The suspect in the earlier incident was stopped at a checkpoint and fired at police with a pellet gun before escaping in a car that was later found abandoned in the southern suburbs.

He is then believed to have used stolen another car that was found at Orly airport. The timing of the sequence of events fits, says the BBC’s Hugh Schofield in Paris.

Police at Orly airport (18 March 2017)

Image copyrightEPA A huge security operation is now underway at the airport

A security operation is continuing at the airport with bomb disposal experts involved and a search for any possible accomplices.

Police say the attacker was not carrying any explosives.

No-one else was hurt in the incident.

Orly – located 13km (8 miles) south of Paris – is the capital’s second largest airport.

French Police unit secure Orly airport (18 March 2017)

Image copyrightAFP Police were quick to secure the airport soon after the shooting

Police have warned people to stay away from the security cordon and people intending to travel to Orly have been advised to make alternative arrangements as all flights in and out of the airport have been suspended.
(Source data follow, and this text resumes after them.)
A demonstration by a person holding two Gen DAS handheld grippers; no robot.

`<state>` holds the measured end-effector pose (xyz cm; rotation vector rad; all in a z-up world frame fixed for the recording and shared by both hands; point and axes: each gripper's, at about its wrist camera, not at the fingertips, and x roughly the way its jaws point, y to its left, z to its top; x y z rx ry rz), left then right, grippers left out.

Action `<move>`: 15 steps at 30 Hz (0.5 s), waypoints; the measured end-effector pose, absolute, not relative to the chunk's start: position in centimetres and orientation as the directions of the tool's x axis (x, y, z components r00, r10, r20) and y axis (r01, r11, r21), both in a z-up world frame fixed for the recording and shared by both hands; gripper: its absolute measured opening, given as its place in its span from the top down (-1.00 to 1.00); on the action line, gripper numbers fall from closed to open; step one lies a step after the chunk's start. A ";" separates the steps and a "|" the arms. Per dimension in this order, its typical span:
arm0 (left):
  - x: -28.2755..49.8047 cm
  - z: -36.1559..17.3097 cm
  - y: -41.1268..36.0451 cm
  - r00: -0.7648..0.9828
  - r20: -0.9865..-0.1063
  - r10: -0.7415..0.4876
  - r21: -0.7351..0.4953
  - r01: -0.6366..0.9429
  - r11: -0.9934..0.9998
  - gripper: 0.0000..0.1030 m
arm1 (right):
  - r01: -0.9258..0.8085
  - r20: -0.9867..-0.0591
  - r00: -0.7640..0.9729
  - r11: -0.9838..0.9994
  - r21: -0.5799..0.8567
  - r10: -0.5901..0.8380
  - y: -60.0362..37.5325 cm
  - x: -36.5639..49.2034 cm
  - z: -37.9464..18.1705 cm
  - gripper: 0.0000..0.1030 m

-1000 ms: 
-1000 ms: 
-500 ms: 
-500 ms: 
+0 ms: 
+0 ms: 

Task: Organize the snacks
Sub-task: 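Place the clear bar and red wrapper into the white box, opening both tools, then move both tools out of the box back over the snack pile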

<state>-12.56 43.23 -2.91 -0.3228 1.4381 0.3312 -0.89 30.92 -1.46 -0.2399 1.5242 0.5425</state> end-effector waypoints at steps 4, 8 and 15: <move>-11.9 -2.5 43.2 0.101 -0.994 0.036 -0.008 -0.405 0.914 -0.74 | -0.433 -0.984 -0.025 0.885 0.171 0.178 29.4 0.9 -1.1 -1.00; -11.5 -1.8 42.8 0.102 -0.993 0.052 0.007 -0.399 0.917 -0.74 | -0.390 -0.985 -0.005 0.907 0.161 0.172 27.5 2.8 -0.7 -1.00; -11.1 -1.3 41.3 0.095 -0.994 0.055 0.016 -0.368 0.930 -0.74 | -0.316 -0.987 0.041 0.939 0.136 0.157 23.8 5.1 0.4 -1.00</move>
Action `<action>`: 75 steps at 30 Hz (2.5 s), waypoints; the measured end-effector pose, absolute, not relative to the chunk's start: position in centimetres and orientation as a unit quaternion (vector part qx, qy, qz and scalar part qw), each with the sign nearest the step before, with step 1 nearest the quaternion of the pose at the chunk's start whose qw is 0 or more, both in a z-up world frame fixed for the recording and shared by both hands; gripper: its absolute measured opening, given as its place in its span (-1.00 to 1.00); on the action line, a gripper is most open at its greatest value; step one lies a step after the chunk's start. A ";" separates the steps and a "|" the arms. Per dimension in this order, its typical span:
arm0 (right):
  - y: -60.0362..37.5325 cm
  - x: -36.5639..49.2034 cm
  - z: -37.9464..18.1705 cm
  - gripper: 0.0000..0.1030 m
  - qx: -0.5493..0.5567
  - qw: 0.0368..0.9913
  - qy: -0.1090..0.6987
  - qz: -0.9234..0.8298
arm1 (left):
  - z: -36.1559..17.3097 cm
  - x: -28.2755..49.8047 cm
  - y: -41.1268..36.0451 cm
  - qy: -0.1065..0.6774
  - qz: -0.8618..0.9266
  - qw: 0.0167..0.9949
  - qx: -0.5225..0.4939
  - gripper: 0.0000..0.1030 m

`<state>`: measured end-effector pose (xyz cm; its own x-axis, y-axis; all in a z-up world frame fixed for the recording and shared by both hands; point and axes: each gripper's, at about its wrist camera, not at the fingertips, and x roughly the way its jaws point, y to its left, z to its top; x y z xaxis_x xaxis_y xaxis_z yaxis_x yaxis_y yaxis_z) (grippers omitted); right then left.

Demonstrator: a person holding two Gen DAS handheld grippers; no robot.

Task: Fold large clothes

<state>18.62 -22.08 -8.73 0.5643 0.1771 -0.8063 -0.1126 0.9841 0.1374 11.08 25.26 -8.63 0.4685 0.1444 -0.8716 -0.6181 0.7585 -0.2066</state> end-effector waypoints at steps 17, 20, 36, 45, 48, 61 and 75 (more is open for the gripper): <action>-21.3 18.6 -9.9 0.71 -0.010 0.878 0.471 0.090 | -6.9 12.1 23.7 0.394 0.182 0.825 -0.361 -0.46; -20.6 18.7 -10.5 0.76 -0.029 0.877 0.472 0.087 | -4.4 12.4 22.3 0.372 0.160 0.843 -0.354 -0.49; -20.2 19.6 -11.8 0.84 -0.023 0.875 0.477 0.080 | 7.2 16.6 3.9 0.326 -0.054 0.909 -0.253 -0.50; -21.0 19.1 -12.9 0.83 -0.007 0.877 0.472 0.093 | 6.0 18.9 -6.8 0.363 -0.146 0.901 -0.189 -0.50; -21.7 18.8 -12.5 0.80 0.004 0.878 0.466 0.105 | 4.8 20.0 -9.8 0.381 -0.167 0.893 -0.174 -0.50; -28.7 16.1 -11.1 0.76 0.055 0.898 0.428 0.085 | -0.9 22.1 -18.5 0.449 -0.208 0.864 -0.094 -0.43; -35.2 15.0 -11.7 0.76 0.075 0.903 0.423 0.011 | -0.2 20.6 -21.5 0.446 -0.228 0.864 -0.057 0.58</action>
Scores of passengers have been unable to disembark from aircraft that landed at Orly as the huge security operation takes place.

The French Defence Minister Jean-Yves Le Drian said the man approached a military patrol in the airport and tried to seize a weapon from one of the soldiers.

She managed to keep hold of the gun, and two other soldiers opened fire on the attacker, killing him.

His motivation is not yet known.

The soldiers were part of Operation Sentinel – involving thousands of soldiers deployed to provide back-up to the police after the Paris attacks of November 2015.

France has presidential elections starting from next month and remains under a state of emergency following earlier attacks.

Witnesses said the airport was evacuated soon after the shooting.

“We were sitting in Hall Three when all of a sudden people started running and telling us to run with them,” Ellie Guttetter, 18, from the US said.

“The people running were passengers and flight attendants. It was pretty chaotic and everyone was panicking – it was scary.”